Saturday, November 6, 2010
These proportions yield enough for either two people or one person with leftovers. As always, adjust as needed if you're cooking for more.
- 2 tablespoons extra virgin olive oil
- 1 cup chopped red onion
- 3 garlic cloves, chopped
- 1 cup chopped Italian flat-leaf parsley
- 2 medium ripe tomatoes, chopped with juices
- 1/2 cup dry white wine
- 1 1/2 to 2 pounds mixed fresh fish such as shrimp, cod, sea or freshwater bass, or halibut, cut into large pieces. If using a fillet containing skin, use kitchen shears or a VERY sharp knife to remove the fish's skin.
- Kosher salt and ground black pepper
A fresh focaccia or sourdough bread makes a fine accompaniment to this stew. In addition, notice the indication to chop the garlic rather than mince it. This really just comes down to having slightly larger and less uniform pieces. It's a slight difference, but substantial if you think you may enjoy encountering a larger piece of garlic while eating your stew.
Pour a nice glass of red wine, put on some music and get to work.
In a medium pot, heat oil over medium heat. Add garlic and onions and saute for 5-7 minutes, or until fragrant and translucent. Add parsley and tomatoes. Raise heat to medium-high and bring to a simmer. Next, add 1 cup water and the wine.
Cook, partially covered, for 10 minutes. Then, add fish and stir to mix. Completely cover and simmer for 10-15 minutes. If you own a bad-ass range that tends toward hot eyes no matter what level you set, monitor stew occasionally.
When done salt and pepper to taste, then ladle stew into a bowl and serve with bread. Refill glass with red wine and enjoy.

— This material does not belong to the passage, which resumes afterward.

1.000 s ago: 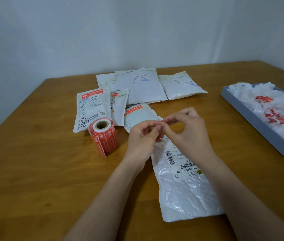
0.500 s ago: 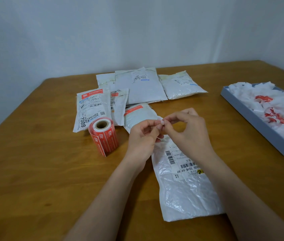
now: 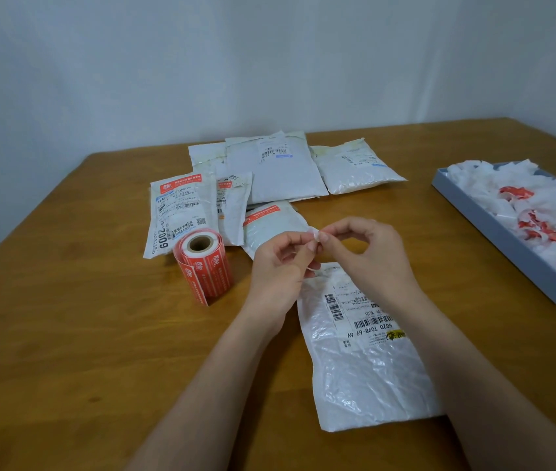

Tonight's music: Gaucho by Steely Dan, Birth of a Band by Quincy Jones
Technology tip: This evening's tech review is accompanied by an unfortunate in memoriam for http://drop.io, which has been bought by Facebook and will cease to exist by the year's end. Reviewed on this blog in 2009, drop.io was a fantastic way to publicly or privately share files with others. The service, which contained free and paid options, even generated a phone number and email address for each drop, enabling users to leave voice messages as MP3 files and email files directly to the drop. In addition to traditional downloads, drop.io enabled users to share a drop's content in nearly a dozen different fashions including RSS, podcast, Facebook, and Twitter.
R.I.P., and may the Facebook resurrect drop.io in a meaningful way. In the meantime, services such as dropbox.com and Google groups will fill the void of enabling everyday users to share files too large or unwieldy to send as email attachments.